『ブリグジット EU離脱』感想
2019年イギリスのテレビ映画。ベネディクト・カンバーバッチ主演。BBC制作。
カンバーバッチとBBC制作といったら『SHERLOCK』である。「頭はキレるが性格悪いヤツ」をやらせたらカンバーバッチの右に出る者がいないな。今作もそんな役をやっている。
内容はタイトル通りで、イギリスでのEU離脱の是非と問う2016年の国民投票までの騒動を描いている。主人公は離脱派の選挙キャンペーンを指揮した選挙参謀ドミニク・カミングス(カンバーバッチ)。
貧困と格差、移民などの問題は、表面には見えない地中のマグマのような怒りを蓄積させていた。そして人々の怒りはEU離脱の国民投票を機に一気に噴出する。
さらに選挙キャンペーンの裏では、IT技術をつかってネット上の個人情報を分析し広告などで誘導して票を取り込む戦術が行われていた(この行為はのちに問題になったようで、そのようなシーンが作中にみられる)。

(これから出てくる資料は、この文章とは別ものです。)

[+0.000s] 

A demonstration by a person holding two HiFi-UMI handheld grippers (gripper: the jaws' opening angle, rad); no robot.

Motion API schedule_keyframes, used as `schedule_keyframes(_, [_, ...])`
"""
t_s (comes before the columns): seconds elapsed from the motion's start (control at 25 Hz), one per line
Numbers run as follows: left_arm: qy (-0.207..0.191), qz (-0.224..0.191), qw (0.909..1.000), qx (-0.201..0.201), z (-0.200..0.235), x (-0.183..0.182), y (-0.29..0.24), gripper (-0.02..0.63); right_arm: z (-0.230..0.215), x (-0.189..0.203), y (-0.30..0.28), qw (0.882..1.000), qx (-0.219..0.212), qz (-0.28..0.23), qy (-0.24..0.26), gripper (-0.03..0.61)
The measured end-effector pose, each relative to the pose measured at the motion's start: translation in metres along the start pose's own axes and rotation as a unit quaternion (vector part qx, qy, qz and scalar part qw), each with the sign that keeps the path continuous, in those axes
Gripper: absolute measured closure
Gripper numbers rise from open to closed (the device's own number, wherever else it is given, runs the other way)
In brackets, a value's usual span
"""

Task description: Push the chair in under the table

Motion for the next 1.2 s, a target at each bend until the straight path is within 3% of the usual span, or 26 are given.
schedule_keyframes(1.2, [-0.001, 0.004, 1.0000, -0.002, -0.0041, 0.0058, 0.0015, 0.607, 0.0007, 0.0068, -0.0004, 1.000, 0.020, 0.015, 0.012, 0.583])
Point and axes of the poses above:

以前すこし話題になっていた「オルタナ右翼」「オルト・ライト」やSNSなどの問題は、日本やアメリカや世界中の国で同時多発的に起きている。トランプ大統領とかネトウヨとか。一度経済的に成功した国が落ち目になると沸き起こる怨念のような感情が、SNSなどによって可視化され、より鋭角な現象になるのだろうか。
イギリス国民の反応が日本のツイッターでもよく見かける反応と同じだから、ブリグジットが対岸の火事とは思えなくなる。
ただワタクシがこの作品についてひとつ言えることがあるとすれば、ボリス・ジョンソン役の役者が「本人か?」と思うほどそっくりだった、ということだ。